10

34.1K 6.8K 3.9K
                                    

–––––
〃ABINAYA〃
–––––

Hari ini adalah hari yang tidak akan terlupakan
Abinaya merasakan rasanya sakit bagai nadinya diiris belati
Juga merasakan manisnya menelan madu di tengah kepahitan

–––––

PAGI ini di hari Sabtu, Jeno sudah disibukkan oleh beberapa pekerjaan rumah. Salah satunya mengecat pagar dan mencabut rumput di halaman. Ia tidak melakukannya sendiri, ia dibantu oleh Jauzan yang melanjutkan mengecat pagar rumah kontrakan Jeno yang berkarat. Mumpung dirinya sedang libur dari pekerjaan kantor, Jeno ingin meluangkan waktunya untuk berbenah.

Rumput yang sudah Jeno cabuti ditaruh ke dalam ember plastik bekas yang ia jadikan tempat sampah untuk nanti di buang. Di sampingnya berdiri si Onet memperhatikan kedua majikannya yang sedang bekerja, membuat Jeno mendengus.

"Enak ya kerjaannya cuma makan, tidur, boker, ngapelin pacar. Gitu aja terus!" Cibir Jeno sambil menyapu sisa-sisa rumput dengan sapu lidi. Si Onet langsung berpindah ke samping Jauzan saat Jeno mengomel.

Tiba-tiba ponsel di saku celana training Jeno bergetar. Sebelum mengangkat panggilan, Jeno mencuci tangannya asal di selang yang sengaja ia buka. Setelah mengelap tangannya ke belakang celana, Jeno mengambil ponselnya. Ternyata Emak yang menelepon.

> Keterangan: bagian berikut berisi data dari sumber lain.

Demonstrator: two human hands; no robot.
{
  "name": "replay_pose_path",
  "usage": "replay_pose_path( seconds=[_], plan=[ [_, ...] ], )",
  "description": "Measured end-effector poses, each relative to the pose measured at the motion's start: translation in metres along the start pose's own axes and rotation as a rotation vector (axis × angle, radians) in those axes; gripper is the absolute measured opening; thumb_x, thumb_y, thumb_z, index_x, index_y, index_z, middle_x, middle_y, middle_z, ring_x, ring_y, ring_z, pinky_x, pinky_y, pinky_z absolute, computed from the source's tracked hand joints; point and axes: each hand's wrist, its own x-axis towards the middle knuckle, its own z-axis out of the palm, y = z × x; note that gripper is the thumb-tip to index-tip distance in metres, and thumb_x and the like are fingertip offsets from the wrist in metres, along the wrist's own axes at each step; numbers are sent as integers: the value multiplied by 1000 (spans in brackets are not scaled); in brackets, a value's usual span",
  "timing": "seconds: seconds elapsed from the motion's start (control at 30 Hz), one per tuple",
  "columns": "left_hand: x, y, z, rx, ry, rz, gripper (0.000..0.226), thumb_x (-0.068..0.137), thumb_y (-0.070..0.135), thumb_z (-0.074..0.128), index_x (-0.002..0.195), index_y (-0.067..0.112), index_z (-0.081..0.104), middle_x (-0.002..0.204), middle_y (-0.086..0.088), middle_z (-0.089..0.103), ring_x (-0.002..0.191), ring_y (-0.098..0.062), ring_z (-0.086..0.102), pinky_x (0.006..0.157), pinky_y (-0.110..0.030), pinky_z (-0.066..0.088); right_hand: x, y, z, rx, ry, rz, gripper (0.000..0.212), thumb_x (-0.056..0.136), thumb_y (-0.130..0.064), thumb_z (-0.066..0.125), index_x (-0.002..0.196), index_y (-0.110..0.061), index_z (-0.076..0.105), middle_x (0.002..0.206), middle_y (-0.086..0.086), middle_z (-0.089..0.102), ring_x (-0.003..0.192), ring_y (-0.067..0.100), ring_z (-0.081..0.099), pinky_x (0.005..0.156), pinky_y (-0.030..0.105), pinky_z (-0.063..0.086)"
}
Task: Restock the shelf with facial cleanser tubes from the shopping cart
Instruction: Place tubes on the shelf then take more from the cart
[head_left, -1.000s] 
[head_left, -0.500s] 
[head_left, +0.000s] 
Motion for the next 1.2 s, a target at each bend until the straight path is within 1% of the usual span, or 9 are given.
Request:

"Halo? Tumben Emak telepon pagi-pagi?"

Bukannya jawaban riang seperti biasa yang Jeno dengar dari Emak, ia mendengar suara tangisan dari seberang. Emak menangis, jantung Jeno terasa berpacu dua kali lipat. Ia yakin terjadi sesuatu sampai Emak menangis sesegukan sambil memanggil namanya.

Sebelum bertanya lebih, Jeno mengubah panggilan menjadi mode loud speaker agar Jauzan ikut mendengar. Bahkan anak itu sudah menghentikan pekerjaannya dan menghampiri Jeno saat mendengar Emak yang menelepon.

"Emak? Ada apa? Emak tenang dulu, bicara sama Abi sekarang ya?" Jeno mencoba berbicara setenang mungkin saat Emak semakin mengeraskan suara tangisnya.

"Abi... Bapak nak..."

"Bapak kenapa, Mak? Bapak baik-baik aja kan?"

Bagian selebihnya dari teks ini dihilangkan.